The city’s wastewater treatment plant is falling behind the times and needs several key upgrades to be effective, says the city’s manager of Municipal Services.
Chris Gainham said the Grohman Narrows Wastewater Treatment Plant must meet new regulatory targets and discharge an adequately treated effluent to the natural environment.
The city recently applied for $2.8-million grant — with the city contributing an additional $1 million — under the Investing in Canada Infrastructure Program (ICIP) Green Infrastructure – Environmental Quality.
Although the money is not guaranteed, the need for an upgrade to the existing facility is becoming apparent, said Gainham, given that a number of new regulatory changes have come into effect, including the Wastewater Systems Effluent Regulations (federal Fisheries Act).
The BC Municipal Sewage Regulation (MSR) was also repealed and replaced by the BC Municipal Wastewater Regulation. Starting in 2015, these regulations set new effluent quality standards that municipal wastewater treatment plants must meet and the upgrades performed at Grohman Narrows in 2006 are now lacking.
Gainham explained there is now a requirement for wastewater plants to manage loadings and discharge an effluent with an average carbonaceous biochemical oxygen demand (CBOD) and suspended solids (SS) concentration of ≤ 25 mg/L, with maximum concentration of 45.

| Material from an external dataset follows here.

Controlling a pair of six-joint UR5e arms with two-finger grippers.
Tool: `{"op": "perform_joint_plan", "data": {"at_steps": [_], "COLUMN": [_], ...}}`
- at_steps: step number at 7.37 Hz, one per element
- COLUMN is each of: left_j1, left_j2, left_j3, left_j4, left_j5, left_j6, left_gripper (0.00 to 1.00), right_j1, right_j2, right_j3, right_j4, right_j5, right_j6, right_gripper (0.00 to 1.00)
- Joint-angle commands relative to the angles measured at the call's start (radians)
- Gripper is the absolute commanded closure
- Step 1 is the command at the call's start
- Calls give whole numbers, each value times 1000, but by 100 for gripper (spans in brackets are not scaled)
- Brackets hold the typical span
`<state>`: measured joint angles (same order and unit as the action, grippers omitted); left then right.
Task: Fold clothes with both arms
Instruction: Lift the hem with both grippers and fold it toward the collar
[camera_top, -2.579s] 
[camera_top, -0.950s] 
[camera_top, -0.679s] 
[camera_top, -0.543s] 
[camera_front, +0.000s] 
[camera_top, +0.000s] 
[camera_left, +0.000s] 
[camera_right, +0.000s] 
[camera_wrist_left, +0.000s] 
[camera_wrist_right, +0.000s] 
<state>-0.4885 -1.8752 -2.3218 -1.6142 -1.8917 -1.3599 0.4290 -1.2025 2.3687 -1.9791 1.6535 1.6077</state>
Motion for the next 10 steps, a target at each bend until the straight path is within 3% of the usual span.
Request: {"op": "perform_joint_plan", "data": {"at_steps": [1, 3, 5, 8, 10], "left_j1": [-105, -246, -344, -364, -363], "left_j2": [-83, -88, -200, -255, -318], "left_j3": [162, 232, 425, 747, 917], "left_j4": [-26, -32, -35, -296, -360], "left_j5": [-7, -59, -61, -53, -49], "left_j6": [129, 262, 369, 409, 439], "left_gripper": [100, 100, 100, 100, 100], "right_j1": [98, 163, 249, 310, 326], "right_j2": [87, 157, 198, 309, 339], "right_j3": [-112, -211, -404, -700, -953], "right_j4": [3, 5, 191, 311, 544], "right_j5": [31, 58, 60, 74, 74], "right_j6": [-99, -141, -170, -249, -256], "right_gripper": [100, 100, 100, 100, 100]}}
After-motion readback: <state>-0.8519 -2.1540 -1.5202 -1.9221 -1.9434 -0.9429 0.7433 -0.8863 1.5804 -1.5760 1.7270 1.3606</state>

“The existing headworks is hydraulically overloaded, has no redundancy and is prone to freezing as it is not in an enclosed building,” he said.
Major upgrades have never been completed for process headworks and the electrical system.
The Grohman Narrows Wastewater Treatment Plant — first commissioned in 1972 — provided primary treatment for wastewater that was upgraded to providing secondary treatment 12 years ago.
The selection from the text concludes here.